"Une exploitation laitière qui s'arrête ne redémarre jamais"

Le canton de Fribourg souhaite renforcer sa filière laitière. Plusieurs acteurs ont tenu une conférence de presse lundi matin - dans une ferme de Cottens - pour présenter leurs mesures.

Des producteurs de laits, des représentants de l'institut agricole de Grangeneuve, des représentants de la Fédération des sociétés fribourgeoises de laiterie et le conseiller d'Etat en charge de l’agriculture Didier Castella étaient présents. © KEYSTONE / RadioFr.

Des plans et des lignes directrices ont été lancées lundi matin à l'entrée d'une ferme de Cottens dans la Sarine. Son propriétaire, Yves Nicolet (président de la Fédération des sociétés fribourgeoises de laiterie), était accompagné d'une autre productrice, de représentants du canton et de Grangeneuve pour détailler le plan d'action en faveur de la filière du lait du canton de Fribourg.

Il s'inscrit dans un processus lancé en 2023 par le canton avec une enquête sur l'avenir de la production laitière, mené conjointement par le centre de compétences de Grangeneuve et la Haute école spécialisée de Berne (HAFL).

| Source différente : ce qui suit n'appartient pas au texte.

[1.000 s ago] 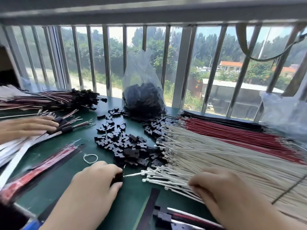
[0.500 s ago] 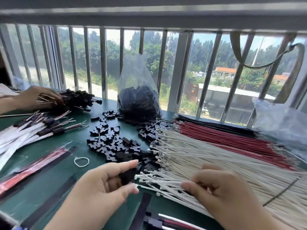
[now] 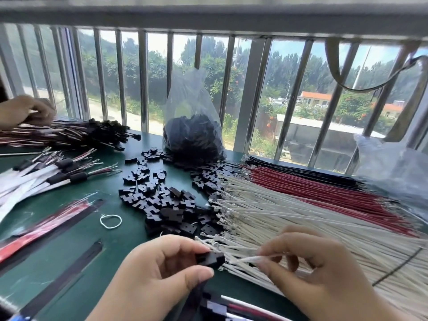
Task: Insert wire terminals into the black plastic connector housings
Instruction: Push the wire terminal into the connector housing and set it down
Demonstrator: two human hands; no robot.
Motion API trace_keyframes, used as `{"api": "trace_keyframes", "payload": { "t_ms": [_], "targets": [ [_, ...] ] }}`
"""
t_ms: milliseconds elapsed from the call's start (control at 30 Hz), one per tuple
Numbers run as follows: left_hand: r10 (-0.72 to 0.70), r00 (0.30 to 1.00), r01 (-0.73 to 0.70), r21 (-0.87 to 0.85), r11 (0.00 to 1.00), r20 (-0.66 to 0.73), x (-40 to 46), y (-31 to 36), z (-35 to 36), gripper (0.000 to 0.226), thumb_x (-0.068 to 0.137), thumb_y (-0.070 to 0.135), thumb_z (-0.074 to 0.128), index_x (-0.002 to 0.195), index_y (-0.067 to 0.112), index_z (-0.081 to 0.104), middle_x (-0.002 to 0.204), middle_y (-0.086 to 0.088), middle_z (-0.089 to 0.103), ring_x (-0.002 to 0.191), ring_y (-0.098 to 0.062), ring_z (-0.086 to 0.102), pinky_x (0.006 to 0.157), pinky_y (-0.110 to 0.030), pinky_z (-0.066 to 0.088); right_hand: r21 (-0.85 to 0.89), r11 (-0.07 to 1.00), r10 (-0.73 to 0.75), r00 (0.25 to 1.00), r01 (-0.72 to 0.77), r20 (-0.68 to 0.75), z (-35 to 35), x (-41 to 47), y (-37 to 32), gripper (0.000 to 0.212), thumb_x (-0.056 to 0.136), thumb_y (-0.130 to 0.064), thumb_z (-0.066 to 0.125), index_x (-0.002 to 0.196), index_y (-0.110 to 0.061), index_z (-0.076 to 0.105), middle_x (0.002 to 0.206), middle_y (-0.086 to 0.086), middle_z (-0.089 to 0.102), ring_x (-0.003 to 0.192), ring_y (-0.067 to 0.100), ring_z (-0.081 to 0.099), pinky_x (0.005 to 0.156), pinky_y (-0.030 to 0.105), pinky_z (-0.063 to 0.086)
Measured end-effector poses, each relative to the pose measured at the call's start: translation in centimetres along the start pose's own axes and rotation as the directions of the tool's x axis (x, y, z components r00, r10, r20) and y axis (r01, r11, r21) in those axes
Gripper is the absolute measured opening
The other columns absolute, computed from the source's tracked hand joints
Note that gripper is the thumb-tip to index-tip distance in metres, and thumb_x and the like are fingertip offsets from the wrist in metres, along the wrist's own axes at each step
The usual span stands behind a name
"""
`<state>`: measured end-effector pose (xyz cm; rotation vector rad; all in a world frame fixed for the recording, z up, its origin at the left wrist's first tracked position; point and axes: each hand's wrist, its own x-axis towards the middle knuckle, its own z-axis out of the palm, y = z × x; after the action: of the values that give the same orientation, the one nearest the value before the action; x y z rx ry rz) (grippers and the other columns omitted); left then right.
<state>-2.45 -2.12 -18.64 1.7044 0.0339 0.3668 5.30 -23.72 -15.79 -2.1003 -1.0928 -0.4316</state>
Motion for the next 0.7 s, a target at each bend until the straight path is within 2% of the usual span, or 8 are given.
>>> {"api": "trace_keyframes", "payload": {
  "t_ms": [67, 133, 233, 367, 400, 500, 600, 700],
  "targets": [
    [0.015, 1.000, -0.015, 0.000, 1.000, 0.026, -0.1, 0.3, 0.2, 0.022, 0.055, 0.030, 0.083, 0.076, 0.031, 0.076, 0.073, -0.004, 0.075, 0.062, -0.010, 0.070, 0.059, -0.012, 0.051, -0.018, 1.000, -0.001, 1.000, 0.001, 0.015, 0.0, 0.0, -0.3, 0.021, 0.070, -0.060, 0.062, 0.074, -0.040, 0.067, 0.073, -0.021, 0.063, 0.061, 0.007, 0.056, 0.050, 0.013, 0.044],
    [0.054, 0.998, -0.055, 0.026, 0.998, 0.032, -0.1, 0.5, 0.4, 0.011, 0.068, 0.037, 0.071, 0.078, 0.033, 0.075, 0.066, -0.007, 0.072, 0.052, -0.009, 0.065, 0.054, -0.011, 0.048, -0.037, 0.999, -0.005, 0.999, 0.006, 0.039, 0.2, 0.1, -0.5, 0.020, 0.071, -0.056, 0.061, 0.073, -0.037, 0.065, 0.074, -0.022, 0.062, 0.062, 0.006, 0.056, 0.052, 0.012, 0.043],
    [0.096, 0.995, -0.094, 0.071, 0.993, -0.023, 0.0, 0.3, 0.6, 0.021, 0.069, 0.038, 0.055, 0.076, 0.031, 0.073, 0.057, -0.008, 0.067, 0.044, -0.011, 0.058, 0.048, -0.014, 0.045, -0.063, 0.998, -0.017, 0.997, 0.022, 0.073, 0.5, 0.1, -0.4, 0.014, 0.074, -0.052, 0.061, 0.076, -0.038, 0.063, 0.075, -0.025, 0.060, 0.064, 0.005, 0.056, 0.053, 0.013, 0.043],
    [0.101, 0.995, -0.102, 0.146, 0.984, 0.017, 0.1, 0.2, 1.2, 0.014, 0.071, 0.035, 0.060, 0.075, 0.027, 0.070, 0.056, -0.006, 0.067, 0.045, -0.012, 0.061, 0.048, -0.013, 0.046, -0.087, 0.996, 0.006, 0.996, 0.001, 0.086, 0.9, 0.2, -0.3, 0.014, 0.074, -0.053, 0.058, 0.080, -0.040, 0.061, 0.077, -0.025, 0.061, 0.067, 0.003, 0.058, 0.054, 0.015, 0.045],
    [0.077, 0.997, -0.080, 0.129, 0.988, 0.032, 0.1, 0.3, 1.2, 0.012, 0.068, 0.034, 0.066, 0.078, 0.029, 0.070, 0.059, -0.006, 0.068, 0.048, -0.012, 0.062, 0.048, -0.013, 0.046, -0.095, 0.995, 0.017, 0.996, -0.009, 0.089, 1.1, 0.2, -0.3, 0.016, 0.074, -0.055, 0.056, 0.081, -0.041, 0.060, 0.079, -0.026, 0.061, 0.069, 0.003, 0.059, 0.055, 0.017, 0.046],
    [0.041, 0.998, -0.045, 0.112, 0.993, 0.038, -0.1, 0.2, 1.1, 0.038, 0.045, 0.032, 0.079, 0.081, 0.036, 0.071, 0.063, -0.006, 0.070, 0.050, -0.010, 0.058, 0.049, -0.015, 0.046, -0.071, 0.997, 0.050, 0.994, -0.043, 0.096, 1.4, 0.2, 0.0, 0.019, 0.073, -0.059, 0.053, 0.081, -0.043, 0.060, 0.078, -0.027, 0.061, 0.072, 0.003, 0.060, 0.058, 0.022, 0.049],
    [0.062, 0.996, -0.055, 0.117, 0.992, -0.057, 0.0, 0.0, 1.0, 0.035, 0.043, 0.025, 0.084, 0.074, 0.032, 0.070, 0.059, -0.006, 0.065, 0.049, -0.012, 0.056, 0.048, -0.015, 0.045, -0.043, 0.998, 0.051, 0.994, -0.047, 0.092, 1.3, 0.1, 0.2, 0.020, 0.073, -0.058, 0.054, 0.081, -0.041, 0.061, 0.077, -0.024, 0.063, 0.072, 0.006, 0.060, 0.058, 0.021, 0.049],
    [0.125, 0.979, -0.108, 0.106, 0.988, -0.160, -0.1, 0.0, 0.9, 0.029, 0.045, 0.043, 0.073, 0.069, 0.027, 0.069, 0.053, -0.008, 0.061, 0.042, -0.010, 0.055, 0.046, -0.012, 0.042, -0.026, 0.999, 0.044, 0.996, -0.042, 0.079, 1.3, 0.0, 0.1, 0.020, 0.074, -0.056, 0.055, 0.082, -0.039, 0.061, 0.077, -0.022, 0.064, 0.071, 0.007, 0.060, 0.058, 0.020, 0.047]
  ]
}}
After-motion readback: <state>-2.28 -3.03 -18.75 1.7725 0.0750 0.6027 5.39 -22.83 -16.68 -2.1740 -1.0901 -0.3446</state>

Un processus, et un contexte: "On voit actuellement des prix relativement bas, on peut avoir un risque que les exploitations laitières s'arrêtent", explique Pascal Toffel, directeur de Grangeneuve. "On sait qu'une exploitation laitière qui s'arrête ne redémarre jamais."

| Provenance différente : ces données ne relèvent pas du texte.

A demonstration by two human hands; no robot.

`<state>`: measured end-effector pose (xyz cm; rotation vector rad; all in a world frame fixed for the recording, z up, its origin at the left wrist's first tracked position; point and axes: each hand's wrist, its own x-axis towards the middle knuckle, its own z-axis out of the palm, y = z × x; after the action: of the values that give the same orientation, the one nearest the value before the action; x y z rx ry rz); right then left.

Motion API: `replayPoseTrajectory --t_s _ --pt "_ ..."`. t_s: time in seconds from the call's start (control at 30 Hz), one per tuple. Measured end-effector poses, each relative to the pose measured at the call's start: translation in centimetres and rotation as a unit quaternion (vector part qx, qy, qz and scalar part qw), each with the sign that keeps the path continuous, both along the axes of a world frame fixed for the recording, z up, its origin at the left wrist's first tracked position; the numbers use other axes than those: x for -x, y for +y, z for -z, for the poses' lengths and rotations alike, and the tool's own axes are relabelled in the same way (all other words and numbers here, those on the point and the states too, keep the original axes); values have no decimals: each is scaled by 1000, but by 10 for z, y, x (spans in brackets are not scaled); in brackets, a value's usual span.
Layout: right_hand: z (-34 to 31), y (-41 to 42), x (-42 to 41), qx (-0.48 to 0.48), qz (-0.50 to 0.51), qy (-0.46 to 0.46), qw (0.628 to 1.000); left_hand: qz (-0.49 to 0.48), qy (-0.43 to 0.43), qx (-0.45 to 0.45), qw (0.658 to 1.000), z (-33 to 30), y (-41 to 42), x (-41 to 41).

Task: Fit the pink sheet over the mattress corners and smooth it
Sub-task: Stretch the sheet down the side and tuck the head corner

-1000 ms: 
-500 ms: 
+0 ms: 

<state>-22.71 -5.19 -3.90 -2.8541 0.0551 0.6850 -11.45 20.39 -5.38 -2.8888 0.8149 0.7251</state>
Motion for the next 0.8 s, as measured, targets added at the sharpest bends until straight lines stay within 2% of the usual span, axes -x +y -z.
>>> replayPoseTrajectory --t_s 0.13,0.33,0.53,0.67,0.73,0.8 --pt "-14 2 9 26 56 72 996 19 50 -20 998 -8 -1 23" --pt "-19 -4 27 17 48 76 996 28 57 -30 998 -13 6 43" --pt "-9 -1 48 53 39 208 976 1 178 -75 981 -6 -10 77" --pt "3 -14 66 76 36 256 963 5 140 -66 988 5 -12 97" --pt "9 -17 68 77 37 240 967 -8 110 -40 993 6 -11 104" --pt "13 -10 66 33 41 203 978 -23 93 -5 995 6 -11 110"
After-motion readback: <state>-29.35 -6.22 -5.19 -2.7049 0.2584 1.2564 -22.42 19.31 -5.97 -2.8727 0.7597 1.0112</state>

Quatre thèmes principaux en sont ressortis et se retrouvent au centre du plan d'actions: les investissements et infrastructures, les ressources naturelles et l'adaptation au changement climatique, les successions et reprises de fermes et, enfin, la qualité de vie des producteurs.

Des fermes sans héritier?

Le canton de Fribourg a perdu plus de la moitié de ses fermes depuis 1975. Et la tendance ne s'inverse pas: aujourd'hui, plus d'un tiers des exploitants laitiers ont 55 ans ou plus. Autant de fermes qui devront trouver un repreneur d'ici une dizaine d'années, sous peine de disparaître à leur tour.

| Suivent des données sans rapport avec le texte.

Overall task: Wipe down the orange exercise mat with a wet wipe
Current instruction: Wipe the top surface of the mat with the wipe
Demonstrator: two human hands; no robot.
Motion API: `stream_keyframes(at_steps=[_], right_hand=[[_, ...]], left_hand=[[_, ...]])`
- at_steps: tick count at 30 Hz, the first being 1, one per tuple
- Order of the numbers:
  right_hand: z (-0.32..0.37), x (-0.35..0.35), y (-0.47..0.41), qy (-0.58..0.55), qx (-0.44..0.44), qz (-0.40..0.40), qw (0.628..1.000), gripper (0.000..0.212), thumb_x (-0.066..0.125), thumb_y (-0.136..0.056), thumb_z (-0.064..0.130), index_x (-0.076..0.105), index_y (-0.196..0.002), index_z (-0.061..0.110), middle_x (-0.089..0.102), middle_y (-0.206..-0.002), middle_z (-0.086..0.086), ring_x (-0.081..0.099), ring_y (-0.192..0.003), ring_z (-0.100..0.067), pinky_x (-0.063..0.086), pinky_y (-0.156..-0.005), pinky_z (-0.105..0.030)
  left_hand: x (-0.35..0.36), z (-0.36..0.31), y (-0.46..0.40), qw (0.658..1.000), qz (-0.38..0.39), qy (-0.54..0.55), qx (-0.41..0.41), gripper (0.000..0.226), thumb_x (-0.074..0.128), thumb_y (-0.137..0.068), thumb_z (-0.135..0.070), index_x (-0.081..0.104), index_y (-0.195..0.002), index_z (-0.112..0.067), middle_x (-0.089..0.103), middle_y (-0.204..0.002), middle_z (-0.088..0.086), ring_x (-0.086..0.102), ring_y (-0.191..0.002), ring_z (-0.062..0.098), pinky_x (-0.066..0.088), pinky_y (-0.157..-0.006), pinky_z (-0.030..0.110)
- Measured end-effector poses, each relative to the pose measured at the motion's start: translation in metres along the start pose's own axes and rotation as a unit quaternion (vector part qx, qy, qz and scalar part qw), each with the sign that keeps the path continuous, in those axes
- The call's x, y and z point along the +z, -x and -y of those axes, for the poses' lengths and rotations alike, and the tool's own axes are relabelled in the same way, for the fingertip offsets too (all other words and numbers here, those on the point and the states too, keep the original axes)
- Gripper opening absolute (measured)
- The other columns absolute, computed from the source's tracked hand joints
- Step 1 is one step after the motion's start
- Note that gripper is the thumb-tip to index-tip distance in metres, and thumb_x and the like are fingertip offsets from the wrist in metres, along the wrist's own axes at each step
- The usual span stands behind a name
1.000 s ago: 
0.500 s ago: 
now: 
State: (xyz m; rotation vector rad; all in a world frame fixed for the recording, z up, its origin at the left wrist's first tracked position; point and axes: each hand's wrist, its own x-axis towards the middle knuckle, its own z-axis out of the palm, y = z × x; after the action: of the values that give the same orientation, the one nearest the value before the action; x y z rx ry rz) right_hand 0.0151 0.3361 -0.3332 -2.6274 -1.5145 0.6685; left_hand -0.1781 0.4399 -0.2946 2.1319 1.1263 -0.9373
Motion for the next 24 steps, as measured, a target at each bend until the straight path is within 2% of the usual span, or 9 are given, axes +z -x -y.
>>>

Face à cet enjeu, le canton et l'Institut agricole de Grangeneuve ne veulent pas perdre des exploitations. Parmi plusieurs projets lancés — optimisation de l'affourrage des vaches laitières, refonte d'un site internet, ou encore une application pour détecter et suivre les maladies bovines — c'est l'accompagnement des reprises d'exploitations qui se distingue comme la priorité la plus urgente.

Le constat est paradoxal. D'un côté, des agriculteurs peinent à trouver quelqu'un à qui confier leur ferme. De l'autre, de jeunes agriculteurs cherchent des exploitations laitières sans savoir où frapper. L'objectif est donc simple: les mettre en relation, et soutenir ces transitions souvent complexes, avec des conseils et un appui administratif concret.

Un plan "d'accompagnement" 

Plus largement, le plan présenté pour les producteurs de lait est résolument tourné vers le conseil et l'accompagnement plus que sur une potentielle manne financière.

"C'est un accompagnement pour notamment bénéficier au mieux de nombreux soutiens financiers qui existent déjà", explique le conseiller d'Etat en charge de l'agriculture Didier Castella. "Ce qu'on veut, c'est faire la coordination, faire les échanges, essayer d'avoir un processus d'amélioration continue qui permette à nos agriculteurs de vivre avec une qualité de vie qui soit digne."

Accompagner les professionnels

Interrogé dans le 12h30 de la RTS, Didier Castella s'est exprimé sur la marge de manœuvre du canton en la matière.

"Nous avons notre école de Grangeneuve, qui fait non seulement de la formation, mais aussi de l'accompagnement, qui donne du conseil", a-t-il déclaré.

"Beaucoup se joue à Berne, effectivement", a-t-il ajouté, en citant les subventions et la politique agricole. Cette dernière "n'est pas toujours facile à suivre, c'est aussi pour ça que nous voulons les accompagner, pour qu'elle soit mieux comprise, pour qu'ils puissent saisir les meilleures options dans leurs choix futurs", a ajouté M. Castella.